Our view is simple: rates matter, but structure, timing, substantiation, and real-time reporting matter more. With AI-driven workflows, we can keep those levers visible throughout the year, not just at tax time.
The quick context: what “2026 tax rates” usually means
In Australia, individual and business tax is assessed by income year (financial year), not calendar year. In practice:
- “2026 tax rates” typically refers to the 2025 to 26 income year ending 30 June 2026.
- The ATO applies the relevant rates to your taxable income, after deductions and offsets.
Rates can change through legislation or the Federal Budget. The figures below reflect the commonly applied rates as at April 2026, and we recommend confirming any updates against ATO guidance.
Individual tax rates (Australian residents) for 2025 to 26
For most directors, high-income professionals, and sole traders, this table is the starting point for modelling tax outcomes.
| Taxable income (AUD) | Marginal tax rate | Tax on this income (excluding Medicare levy) |
|---|---|---|
| $0 to $18,200 | 0% | Nil |
| $18,201 to $45,000 | 16% | 16c for each $1 over $18,200 |
| $45,001 to $135,000 | 30% | $4,288 plus 30c for each $1 over $45,000 |
| $135,001 to $190,000 | 37% | $31,288 plus 37c for each $1 over $135,000 |
| $190,001+ | 45% | $51,638 plus 45c for each $1 over $190,000 |
These are the marginal rates, meaning only the income in each band is taxed at that band’s rate.
For the ATO reference page, see individual income tax rates.
Medicare levy (and why it changes the real outcome)
Most Australian residents also pay the Medicare levy, generally 2% of taxable income, subject to low-income thresholds and specific exemptions.

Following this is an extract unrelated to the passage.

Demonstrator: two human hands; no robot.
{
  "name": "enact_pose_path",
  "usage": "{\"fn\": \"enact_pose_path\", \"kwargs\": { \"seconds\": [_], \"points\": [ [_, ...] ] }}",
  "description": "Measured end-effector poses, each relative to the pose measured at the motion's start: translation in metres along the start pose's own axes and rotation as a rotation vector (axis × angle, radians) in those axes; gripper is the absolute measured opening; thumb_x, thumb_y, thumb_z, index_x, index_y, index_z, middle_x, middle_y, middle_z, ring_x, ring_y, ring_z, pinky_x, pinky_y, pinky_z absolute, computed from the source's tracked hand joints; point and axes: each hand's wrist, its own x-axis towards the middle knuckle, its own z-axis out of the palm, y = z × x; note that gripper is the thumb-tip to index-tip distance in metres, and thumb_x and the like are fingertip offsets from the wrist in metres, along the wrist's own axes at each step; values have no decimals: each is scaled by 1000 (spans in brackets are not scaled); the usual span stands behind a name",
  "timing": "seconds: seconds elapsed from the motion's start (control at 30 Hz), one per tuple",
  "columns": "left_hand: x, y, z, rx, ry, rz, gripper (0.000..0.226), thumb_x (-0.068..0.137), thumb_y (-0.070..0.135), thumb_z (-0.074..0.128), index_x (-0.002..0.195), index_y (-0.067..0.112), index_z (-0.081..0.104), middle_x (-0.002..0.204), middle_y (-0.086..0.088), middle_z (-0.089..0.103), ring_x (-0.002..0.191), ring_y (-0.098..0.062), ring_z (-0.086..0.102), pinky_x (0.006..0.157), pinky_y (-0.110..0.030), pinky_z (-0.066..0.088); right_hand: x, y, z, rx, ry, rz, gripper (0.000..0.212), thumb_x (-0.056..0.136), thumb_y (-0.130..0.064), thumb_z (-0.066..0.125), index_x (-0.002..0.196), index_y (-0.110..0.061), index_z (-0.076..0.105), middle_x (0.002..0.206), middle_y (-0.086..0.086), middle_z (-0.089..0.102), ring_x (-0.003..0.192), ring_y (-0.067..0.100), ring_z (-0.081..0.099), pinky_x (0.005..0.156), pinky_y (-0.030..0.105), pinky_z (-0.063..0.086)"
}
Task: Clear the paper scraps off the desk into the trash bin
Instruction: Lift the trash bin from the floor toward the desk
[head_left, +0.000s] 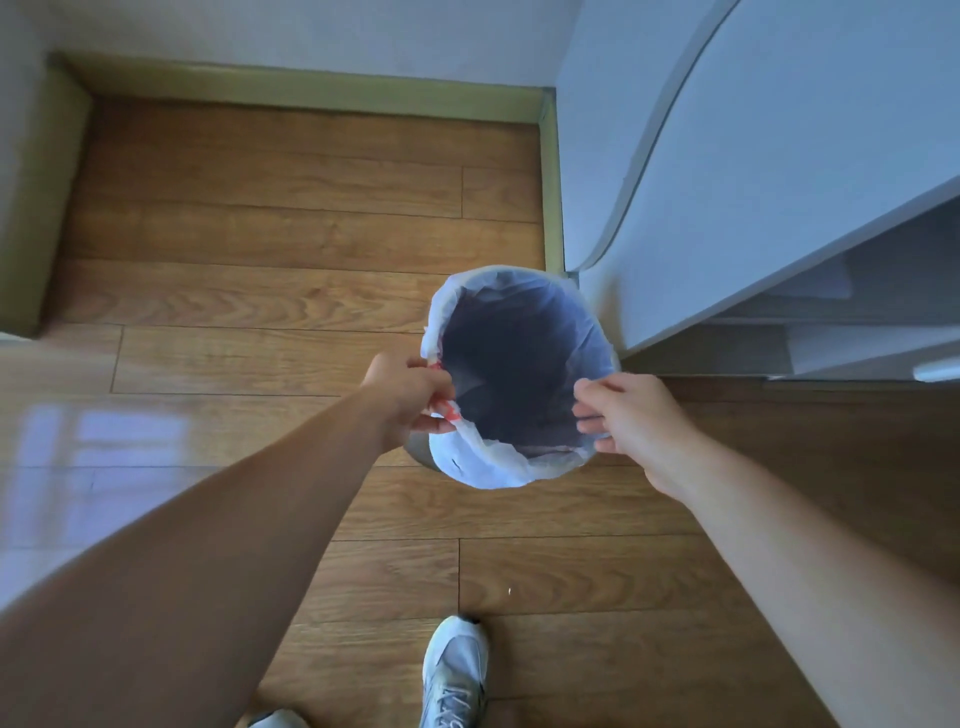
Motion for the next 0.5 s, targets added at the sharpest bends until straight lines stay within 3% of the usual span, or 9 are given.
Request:
{"fn": "enact_pose_path", "kwargs": {
  "seconds": [0.2, 0.5],
  "points": [
    [-56, 14, -57, -82, 86, -35, 10, 76, -12, 63, 83, -7, 65, 43, -11, 61, 38, -18, 60, 47, -34, 58, -43, -54, 14, -52, -53, -82, 21, 95, -36, 52, 89, -21, 65, 96, 6, 70, 87, 17, 68, 68, 27, 54],
    [-198, 52, -165, -258, 190, -55, 11, 80, -8, 62, 90, -7, 65, 40, -9, 63, 39, -19, 65, 47, -34, 57, -176, -184, 42, -126, -115, -260, 21, 96, -38, 52, 91, -23, 65, 94, -1, 70, 85, 13, 69, 72, 25, 58]
  ]
}}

If you have private hospital cover and your income exceeds the relevant thresholds, you may also face the Medicare levy surcharge. For many high-income households, this becomes a meaningful planning variable.
Non-resident tax rates (when it matters)
If you are a non-resident for tax purposes, the rates and thresholds differ, including no tax-free threshold in most cases. This commonly arises for:
- founders relocating overseas
- expatriates returning to Australia
- overseas investors earning Australian-sourced income
Residency is a facts-and-evidence analysis. We typically treat this as a strategic review because the downstream effects touch PAYG withholding, capital gains, and reporting.
For background, see the ATO’s non-resident tax rates.
Company tax rates for 2025 to 26
Companies are taxed at a flat rate, but there are commonly two rates depending on eligibility.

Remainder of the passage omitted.